- Opening Delimiter -
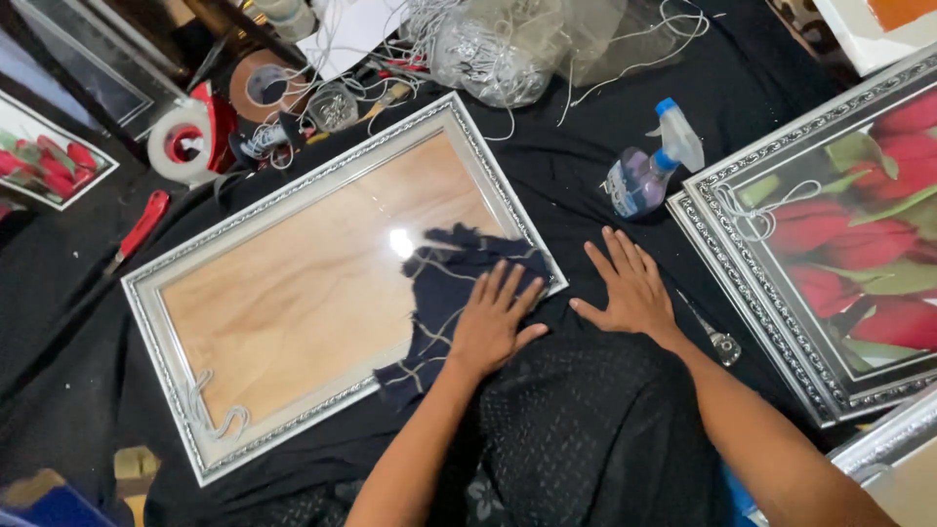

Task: The person cleans the glass of a picture frame using a cloth, then picks up another frame and wipes the glass surface with the cloth again while it rests on a dark surface.

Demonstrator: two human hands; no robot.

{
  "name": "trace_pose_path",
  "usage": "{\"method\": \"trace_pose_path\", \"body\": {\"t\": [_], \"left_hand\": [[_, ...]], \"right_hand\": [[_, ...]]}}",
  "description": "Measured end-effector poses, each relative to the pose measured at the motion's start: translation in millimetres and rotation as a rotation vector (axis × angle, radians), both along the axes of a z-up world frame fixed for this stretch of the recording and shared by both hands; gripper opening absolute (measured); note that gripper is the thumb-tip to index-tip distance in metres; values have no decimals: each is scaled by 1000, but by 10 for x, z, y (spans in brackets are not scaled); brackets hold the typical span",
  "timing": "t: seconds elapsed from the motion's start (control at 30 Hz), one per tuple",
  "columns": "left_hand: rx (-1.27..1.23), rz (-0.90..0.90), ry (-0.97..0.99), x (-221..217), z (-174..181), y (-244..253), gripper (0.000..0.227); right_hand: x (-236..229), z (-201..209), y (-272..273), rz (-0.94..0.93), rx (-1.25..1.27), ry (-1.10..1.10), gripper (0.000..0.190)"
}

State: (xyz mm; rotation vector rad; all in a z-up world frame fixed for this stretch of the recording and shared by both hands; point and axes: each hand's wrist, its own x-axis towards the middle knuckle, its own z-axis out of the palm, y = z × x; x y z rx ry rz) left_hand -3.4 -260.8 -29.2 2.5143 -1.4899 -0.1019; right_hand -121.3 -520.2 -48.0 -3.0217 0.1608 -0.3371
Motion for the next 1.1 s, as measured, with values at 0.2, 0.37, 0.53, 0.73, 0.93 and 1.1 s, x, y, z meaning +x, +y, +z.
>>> {"method": "trace_pose_path", "body": {"t": [0.2, 0.37, 0.53, 0.73, 0.93, 1.1], "left_hand": [[-120, 182, 31, 255, 44, -918, 76], [-109, 453, 36, 1036, -101, -1324, 76], [-53, 554, 26, 1924, -149, -1493, 77], [-285, 598, -193, 2275, -115, -1338, 66], [-173, 624, -78, 2335, -443, -1318, 65], [-99, 414, -30, 2169, -116, -1287, 65]], "right_hand": [[72, 106, -19, -53, 98, 62, 94], [82, 151, -13, -63, 120, 86, 91], [97, 99, -30, -77, 125, 82, 92], [117, 136, -41, -86, 180, 78, 90], [130, 139, -36, -103, 220, 97, 89], [141, 198, -33, -103, 251, 115, 88]]}}
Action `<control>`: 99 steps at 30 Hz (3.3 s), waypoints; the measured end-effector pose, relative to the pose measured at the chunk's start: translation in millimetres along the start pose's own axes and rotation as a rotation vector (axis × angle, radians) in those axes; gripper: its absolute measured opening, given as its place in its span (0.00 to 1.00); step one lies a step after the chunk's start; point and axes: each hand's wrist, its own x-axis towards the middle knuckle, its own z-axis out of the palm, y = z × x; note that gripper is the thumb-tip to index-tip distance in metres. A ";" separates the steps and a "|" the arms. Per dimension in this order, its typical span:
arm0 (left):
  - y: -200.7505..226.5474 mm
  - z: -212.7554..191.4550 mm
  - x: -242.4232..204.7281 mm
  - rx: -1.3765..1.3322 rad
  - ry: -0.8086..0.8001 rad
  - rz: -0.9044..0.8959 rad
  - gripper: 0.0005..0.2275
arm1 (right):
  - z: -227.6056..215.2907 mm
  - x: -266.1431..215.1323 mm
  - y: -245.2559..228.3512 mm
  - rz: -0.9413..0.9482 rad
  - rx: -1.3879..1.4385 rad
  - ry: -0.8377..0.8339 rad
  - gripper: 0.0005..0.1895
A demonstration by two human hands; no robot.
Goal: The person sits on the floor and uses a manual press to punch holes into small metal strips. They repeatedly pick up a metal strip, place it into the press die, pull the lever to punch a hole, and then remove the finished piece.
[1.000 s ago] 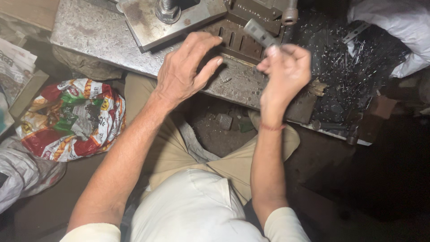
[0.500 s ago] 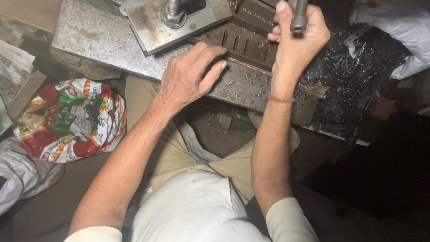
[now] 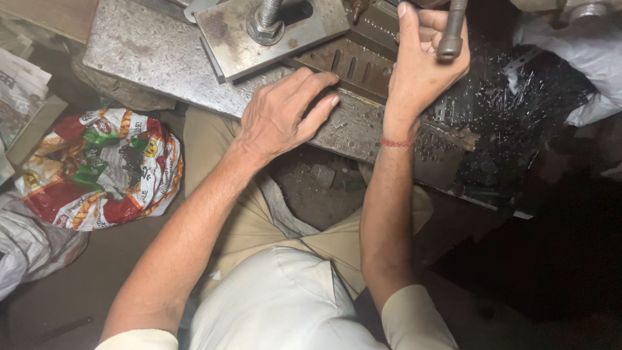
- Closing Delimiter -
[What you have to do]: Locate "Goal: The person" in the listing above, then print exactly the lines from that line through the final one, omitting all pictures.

[Written answer]:
Goal: The person sits on the floor and uses a manual press to punch holes into small metal strips. They repeatedly pick up a metal strip, place it into the press die, pull the lever to punch a hole, and then remove the finished piece.
[1.000 s ago] 
[0.500 s ago] 
[now] 

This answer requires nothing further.